- ColecoVision cover art
- Developer: Xonox
- Publisher: Xonox
- Programmer: Rebecca Heineman
- Platforms: Atari 2600, ColecoVision, Commodore 64, VIC-20
- Release: NA: January 1984;
- Genre: Action
- Mode: Single-player

= Chuck Norris Superkicks =

1984 video game

Gameplay of Chuck Norris Superkicks

Chuck Norris Superkicks is a video game produced by Xonox in 1984. It was later sold as Kung Fu Superkicks and Super Kung Fu when their license to use the name of actor and martial artist Chuck Norris expired. The game was produced for the Commodore 64, VIC-20, Atari 2600, and ColecoVision as part of Xonox's double-ender cartridge line (cartridges with two games and two connectors that were flipped over depending on which one the user wanted to play).

== Gameplay==
In Chuck Norris Superkicks, Norris must reach a monastery within six minutes. The player controls Chuck Norris on a vertically-scrolling overworld. Norris must walk along a path, and if he steps in the grass, time is lost at a faster rate. Warriors ambush Norris as he walks, causing him to enter battle.

While in battle, Norris faces three enemies, one at a time, who run back and forth and throw shurikens. If an enemy hits Norris, he is knocked down and vulnerable to attacks. If a shuriken hits him, the player loses time and Norris is sent back to the start of the path. Norris has three moves: punch, kick, and block which can be used by pressing the attack button while moving the stick in a certain direction. Pressing the button without moving the stick will make Norris do nothing. The block protects Norris from shurikens, while the punches and kicks must be chosen depending on which part of the enemy's body is exposed.

After defeating some enemies, Norris reaches a checkpoint and a split in the path, along with getting a new belt and an extra minute on the timer. At the next checkpoint, accessible after fighting more enemies and going further down the path, Norris unlocks a new attack that replaces the block and works against every enemy.

At the monastery, Norris fights multiple ninjas, who can turn invisible.
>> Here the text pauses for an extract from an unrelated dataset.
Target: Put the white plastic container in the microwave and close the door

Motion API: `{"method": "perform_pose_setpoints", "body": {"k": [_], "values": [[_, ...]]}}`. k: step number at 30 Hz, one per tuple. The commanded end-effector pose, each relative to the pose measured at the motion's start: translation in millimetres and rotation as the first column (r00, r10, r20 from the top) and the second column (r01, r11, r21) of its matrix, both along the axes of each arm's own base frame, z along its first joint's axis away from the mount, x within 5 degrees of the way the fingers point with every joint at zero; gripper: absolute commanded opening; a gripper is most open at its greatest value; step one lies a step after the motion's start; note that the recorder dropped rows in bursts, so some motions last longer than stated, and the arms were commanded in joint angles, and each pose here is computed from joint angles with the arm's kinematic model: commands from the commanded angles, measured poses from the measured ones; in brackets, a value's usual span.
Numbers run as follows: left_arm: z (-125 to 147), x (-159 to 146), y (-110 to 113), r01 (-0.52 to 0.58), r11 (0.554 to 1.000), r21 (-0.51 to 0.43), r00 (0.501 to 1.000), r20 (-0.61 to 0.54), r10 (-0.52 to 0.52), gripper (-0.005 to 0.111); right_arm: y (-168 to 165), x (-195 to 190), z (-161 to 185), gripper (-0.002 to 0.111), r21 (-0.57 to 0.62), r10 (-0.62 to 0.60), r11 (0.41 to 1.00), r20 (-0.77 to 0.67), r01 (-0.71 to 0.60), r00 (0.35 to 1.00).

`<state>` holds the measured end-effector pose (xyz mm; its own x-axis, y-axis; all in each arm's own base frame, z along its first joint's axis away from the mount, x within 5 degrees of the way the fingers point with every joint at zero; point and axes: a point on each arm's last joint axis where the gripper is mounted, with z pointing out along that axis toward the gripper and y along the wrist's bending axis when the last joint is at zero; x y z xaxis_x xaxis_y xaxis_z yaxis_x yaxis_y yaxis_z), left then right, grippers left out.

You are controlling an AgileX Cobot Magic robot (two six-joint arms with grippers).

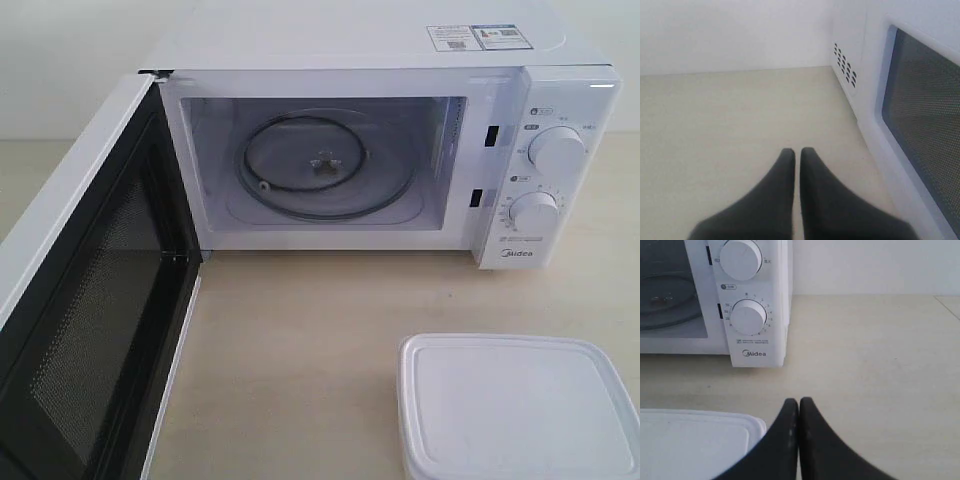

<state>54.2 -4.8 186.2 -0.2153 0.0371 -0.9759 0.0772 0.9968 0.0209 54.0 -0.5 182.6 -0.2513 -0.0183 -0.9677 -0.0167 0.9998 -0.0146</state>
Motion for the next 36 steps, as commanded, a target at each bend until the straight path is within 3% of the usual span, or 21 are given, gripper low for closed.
{"method": "perform_pose_setpoints", "body": {"k": [1, 26, 31, 36], "values": [[-0.6, -0.1, -0.1, -0.004, 1.000, -0.016, 1.000, 0.001, 0.004, 0.004, -0.3, -0.1, 1.1, 0.000, -0.012, -0.002, 1.000, 0.015, 0.002, 1.000], [-0.6, -0.1, -0.1, -0.004, 1.000, -0.016, 1.000, 0.001, 0.004, 0.004, -1.1, 0.2, 2.3, 0.000, -0.060, 0.002, 0.998, 0.029, 0.000, 1.000], [-0.6, -0.1, -0.1, -0.004, 1.000, -0.016, 1.000, 0.001, 0.004, 0.004, 0.3, 2.4, 18.3, 0.000, -0.155, 0.042, 0.988, 0.203, -0.010, 0.978], [-0.6, -0.1, -0.1, -0.004, 1.000, -0.016, 1.000, 0.001, 0.004, 0.004, 4.0, 1.2, 37.2, 0.000, -0.146, 0.077, 0.989, 0.402, -0.019, 0.912]]}}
The game ends when time runs out.

==Plot==
Chuck Norris must reach an ancient monastery to rescue a famous leader being held hostage. Dangerous warriors lie in waiting to stop him.

==Reception==
Computer Games reviewed the Atari 2600 double cartridge with Artillery Duel: "The game isn't quite as boring as Artillery Duel, but it's still far from exciting. Two games aren't better than one if they're both mediocre." Tilt reviewed the Atari 2600 version and gave the game a score of six out of six. TeleMatch gave the Atari 2600 version a score of four out six. AllGame reviewed the ColecoVision version and said that "[o]verall, Chuck Norris Superkicks is an uneven and sometimes laughable gaming experience." Strana Igr ranked the game as the second-best fighting game of 1983 behind The Attack of the Phantom Karate Devils. Retro Gamer, in a reader submitted column said: "I'm sure there are folk out there – folk willing to put the time in – who really enjoy this game, but for me, it's just not any fun."